---

# 1. Introduction
In this notebook, we will analyse the following betting strategies:
1. **Betting on the Favourite**(Team With Lower Odds)
2. **Betting on the Underdog**(Team with Higher Odds)
3. **Betting on a Draw**

For our purposes, we will merge the two tables from our SQLite database based off each fixture's unique `fixture_id` to form a table with the odds and match outcomes.
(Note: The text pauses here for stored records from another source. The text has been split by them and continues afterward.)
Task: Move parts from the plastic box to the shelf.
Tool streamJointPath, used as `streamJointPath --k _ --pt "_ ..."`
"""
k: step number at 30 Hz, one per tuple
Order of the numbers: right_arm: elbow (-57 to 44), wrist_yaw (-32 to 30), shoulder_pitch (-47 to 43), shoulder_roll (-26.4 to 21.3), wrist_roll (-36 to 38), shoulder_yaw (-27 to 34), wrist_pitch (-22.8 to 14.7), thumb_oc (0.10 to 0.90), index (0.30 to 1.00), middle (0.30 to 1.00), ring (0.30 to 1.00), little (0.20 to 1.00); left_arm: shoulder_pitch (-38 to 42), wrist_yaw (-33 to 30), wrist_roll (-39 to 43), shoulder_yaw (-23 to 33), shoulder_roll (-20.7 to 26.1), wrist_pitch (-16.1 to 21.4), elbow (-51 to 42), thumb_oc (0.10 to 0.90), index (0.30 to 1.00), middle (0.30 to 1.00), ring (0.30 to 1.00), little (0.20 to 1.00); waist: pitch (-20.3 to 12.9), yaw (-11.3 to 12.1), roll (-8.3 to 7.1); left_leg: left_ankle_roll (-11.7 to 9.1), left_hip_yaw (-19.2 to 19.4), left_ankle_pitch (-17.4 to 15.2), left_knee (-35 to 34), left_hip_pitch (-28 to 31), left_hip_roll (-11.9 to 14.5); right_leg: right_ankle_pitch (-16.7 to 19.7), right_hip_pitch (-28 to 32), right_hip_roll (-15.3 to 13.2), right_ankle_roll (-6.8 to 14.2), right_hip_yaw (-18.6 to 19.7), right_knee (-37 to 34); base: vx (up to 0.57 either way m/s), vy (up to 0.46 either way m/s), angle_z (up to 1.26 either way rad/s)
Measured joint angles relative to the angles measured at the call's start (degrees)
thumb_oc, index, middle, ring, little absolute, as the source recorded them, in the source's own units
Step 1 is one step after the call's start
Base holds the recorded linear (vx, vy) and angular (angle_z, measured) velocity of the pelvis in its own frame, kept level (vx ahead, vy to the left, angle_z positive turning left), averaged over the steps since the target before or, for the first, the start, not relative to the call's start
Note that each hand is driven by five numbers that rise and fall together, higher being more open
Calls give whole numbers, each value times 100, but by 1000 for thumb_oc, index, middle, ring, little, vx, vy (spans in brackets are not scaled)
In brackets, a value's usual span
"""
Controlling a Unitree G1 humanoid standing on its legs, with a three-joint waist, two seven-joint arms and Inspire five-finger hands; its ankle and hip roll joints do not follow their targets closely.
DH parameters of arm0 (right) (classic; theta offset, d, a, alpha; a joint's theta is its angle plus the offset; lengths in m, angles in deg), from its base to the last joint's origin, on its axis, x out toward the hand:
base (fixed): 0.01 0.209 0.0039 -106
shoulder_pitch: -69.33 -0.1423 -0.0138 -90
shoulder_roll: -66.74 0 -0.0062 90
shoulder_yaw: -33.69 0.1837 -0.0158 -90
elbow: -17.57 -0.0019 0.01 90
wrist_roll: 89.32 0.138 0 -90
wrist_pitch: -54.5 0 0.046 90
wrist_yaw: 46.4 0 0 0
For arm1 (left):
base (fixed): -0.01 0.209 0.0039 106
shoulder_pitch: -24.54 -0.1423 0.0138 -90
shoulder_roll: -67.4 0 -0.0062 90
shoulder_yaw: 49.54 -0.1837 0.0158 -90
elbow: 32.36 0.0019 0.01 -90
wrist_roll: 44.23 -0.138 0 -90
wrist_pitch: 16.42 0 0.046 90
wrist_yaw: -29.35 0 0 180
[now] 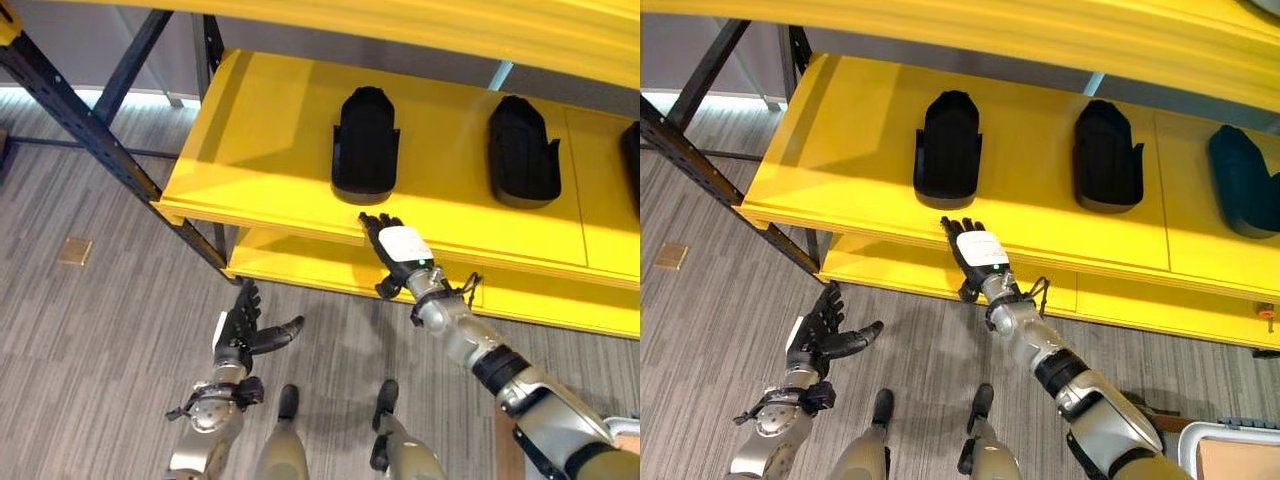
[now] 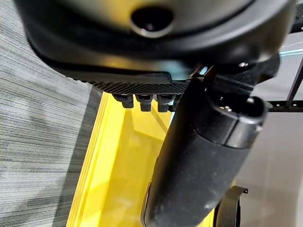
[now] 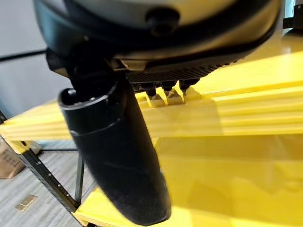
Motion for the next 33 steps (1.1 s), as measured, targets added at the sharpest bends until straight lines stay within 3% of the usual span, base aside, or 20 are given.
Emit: streamJointPath --k 33 --pt "439 -518 -614 171 503 19 131 900 1000 1000 1000 1000 231 -139 26 4 5 116 76 900 1000 1000 1000 1000 216 177 47 -20 -195 31 3 -320 3 -68 -200 -6 16 -180 -4 1 2 3"
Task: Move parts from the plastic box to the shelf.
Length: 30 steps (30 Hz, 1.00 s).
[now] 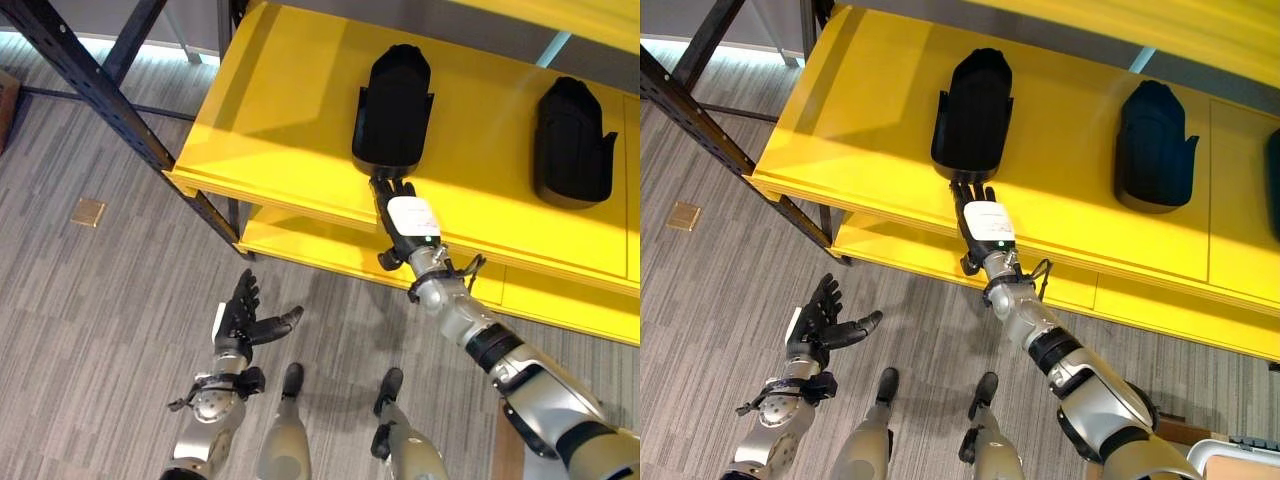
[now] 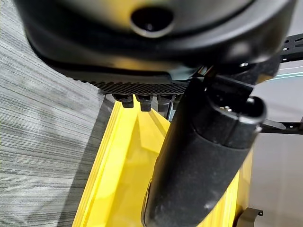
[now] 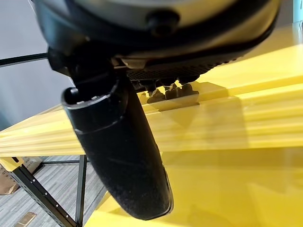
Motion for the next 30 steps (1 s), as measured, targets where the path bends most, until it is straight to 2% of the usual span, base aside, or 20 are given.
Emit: streamJointPath --k 7,22,30 --pt "-1 -118 -38 6 57 6 -10 900 1000 1000 1000 1000 10 -89 2 0 -1 5 0 900 1000 1000 1000 1000 6 5 6 -4 -10 6 6 -85 -1 2 -72 -1 -4 -1 0 0 0 0" --pt "34 -189 -329 -3 174 52 0 900 1000 1000 1000 1000 37 -115 10 1 -1 12 0 900 1000 1000 1000 1000 175 13 142 -6 -35 14 15 -118 -4 7 -85 -2 -10 -22 1 0 0 0" --pt "168 -247 -434 0 177 53 -11 900 1000 1000 1000 1000 78 -119 211 -3 -2 18 0 900 1000 1000 1000 1000 179 17 149 -8 -68 20 20 -167 -6 6 -110 -5 -9 -56 1 0 2 1"
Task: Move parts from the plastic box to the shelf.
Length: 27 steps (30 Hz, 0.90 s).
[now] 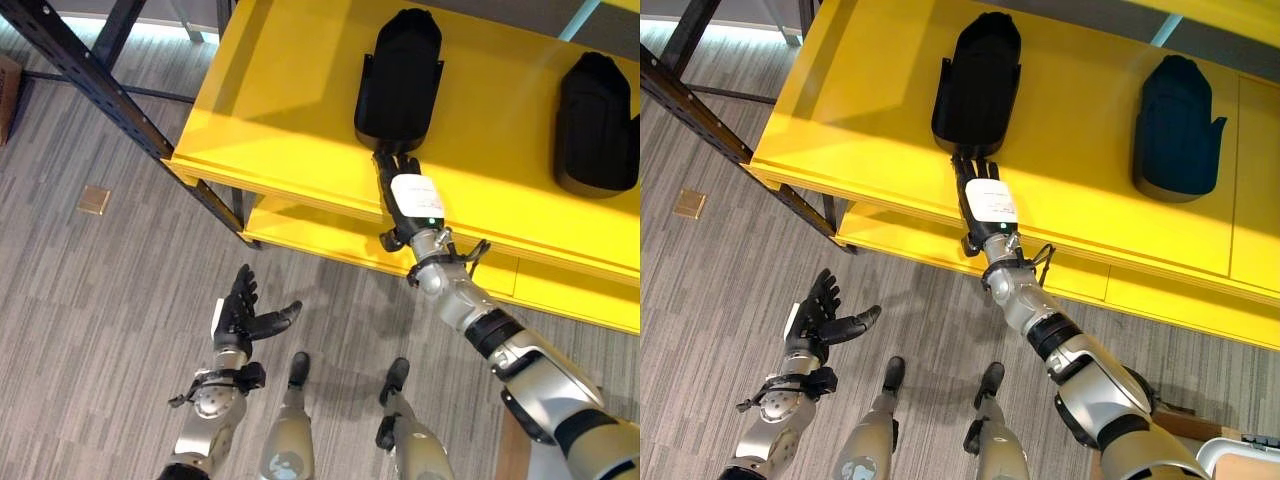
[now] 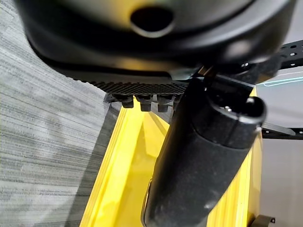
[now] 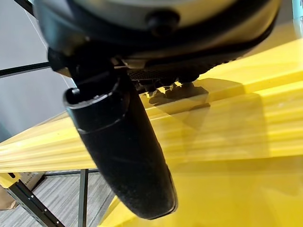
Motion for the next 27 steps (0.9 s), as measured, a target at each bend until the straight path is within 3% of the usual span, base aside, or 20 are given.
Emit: streamJointPath --k 7,8,13,14,20,27 --pt "-62 0 20 -8 12 2 4 900 1000 1000 1000 1000 43 -5 -1 0 -1 1 0 900 1000 1000 1000 1000 2 -4 2 0 -1 0 0 -3 0 -2 -3 -1 3 -2 0 0 0 0" --pt "-668 121 278 -113 173 131 44 900 1000 1000 1000 1000 54 -60 -3 3 -28 2 -1 900 1000 1000 1000 1000 5 -14 -2 1 3 -1 -4 -2 -1 -4 -4 0 5 -2 1 0 0 0" --pt "-1838 369 1036 -333 294 331 -19 900 1000 1000 1000 1000 70 -99 -14 27 -113 -1 -8 900 1000 1000 1000 1000 16 -47 -21 6 20 -5 -9 20 -5 -4 6 -2 8 1 3 -1 2 -1" --pt "-2581 493 1622 -489 323 415 -157 900 1000 1000 1000 1000 49 -127 -22 153 -190 -2 -8 900 1000 1000 1000 1000 57 -72 -97 14 68 -11 -18 97 -10 -5 49 -7 9 46 3 -8 13 -10" --pt "-3868 855 2988 -891 660 958 -377 900 1000 1000 1000 1000 -29 -220 -130 362 -200 -33 -20 900 1000 1000 1000 1000 139 -354 -351 54 244 -77 -27 428 -41 -5 268 -24 28 234 2 12 19 -13" --pt "-4774 1170 3728 -1168 1128 1654 -638 900 1000 1000 1000 1000 -332 -184 -290 502 -223 -38 -71 900 1000 1000 1000 1000 88 -709 -369 133 525 -196 -31 857 -51 5 532 -29 52 477 3 33 37 -20"
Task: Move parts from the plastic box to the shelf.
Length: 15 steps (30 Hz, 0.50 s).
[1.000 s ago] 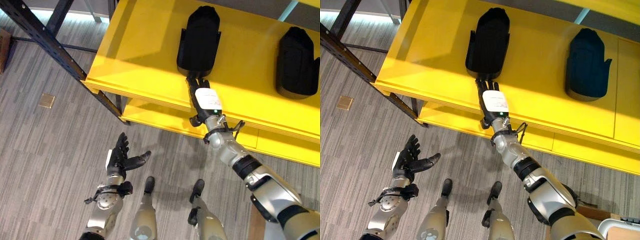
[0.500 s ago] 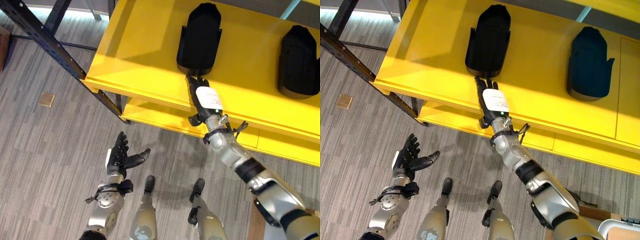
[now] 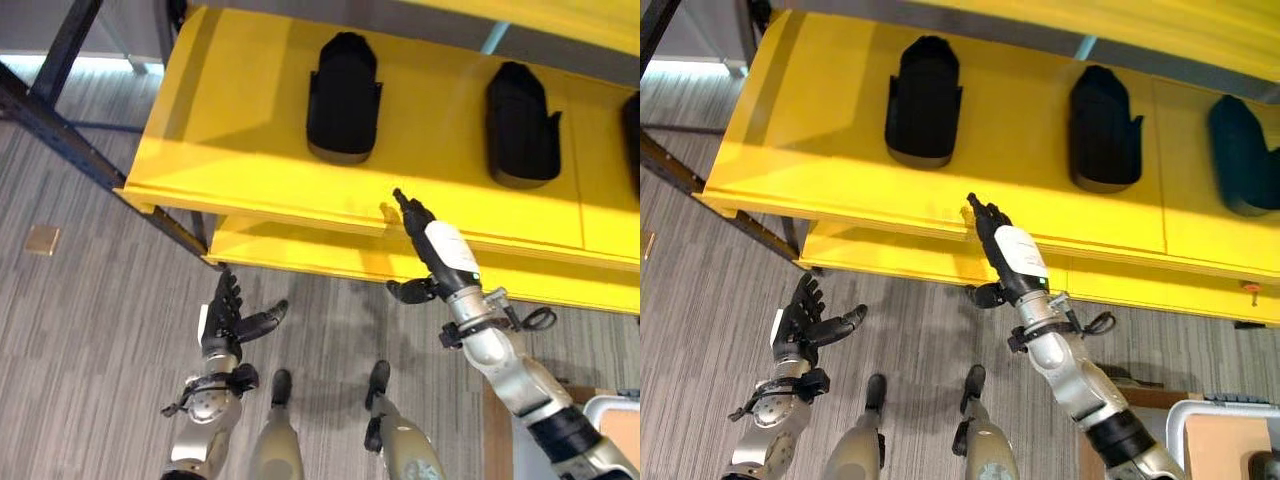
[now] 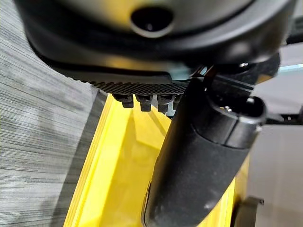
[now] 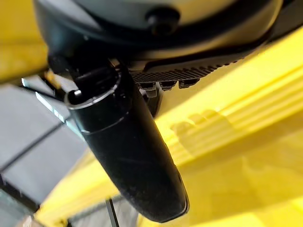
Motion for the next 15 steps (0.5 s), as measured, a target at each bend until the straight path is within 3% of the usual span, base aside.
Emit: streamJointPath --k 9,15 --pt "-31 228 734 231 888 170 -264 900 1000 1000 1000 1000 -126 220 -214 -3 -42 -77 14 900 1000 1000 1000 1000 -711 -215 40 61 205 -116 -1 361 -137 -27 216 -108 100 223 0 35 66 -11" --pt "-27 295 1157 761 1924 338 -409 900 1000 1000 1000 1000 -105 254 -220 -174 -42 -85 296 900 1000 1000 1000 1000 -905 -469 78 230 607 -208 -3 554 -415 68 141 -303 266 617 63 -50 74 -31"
We will then pick the best possible odds for our respective strategies for analysis.

---

# 2. Import Libraries
We import the necessary libraries for:
- Data manipulation using `pandas`.
- Interacting with the SQL database using `SQLAlchemy`.
- Generating and saving our visualisations with `lets_plot`.

In [1]:
import pandas as pd
from sqlalchemy import create_engine
from lets_plot import * 
from lets_plot import ggsave
from IPython.display import SVG

---

# 3. Merging Odds Data and Match Outcomes 

In [2]:
engine = create_engine('sqlite:///../data/sports_odds.db')
odds_df = pd.read_sql('SELECT * FROM historical_odds', con=engine)
results_df = pd.read_sql('SELECT * FROM match_results', con=engine)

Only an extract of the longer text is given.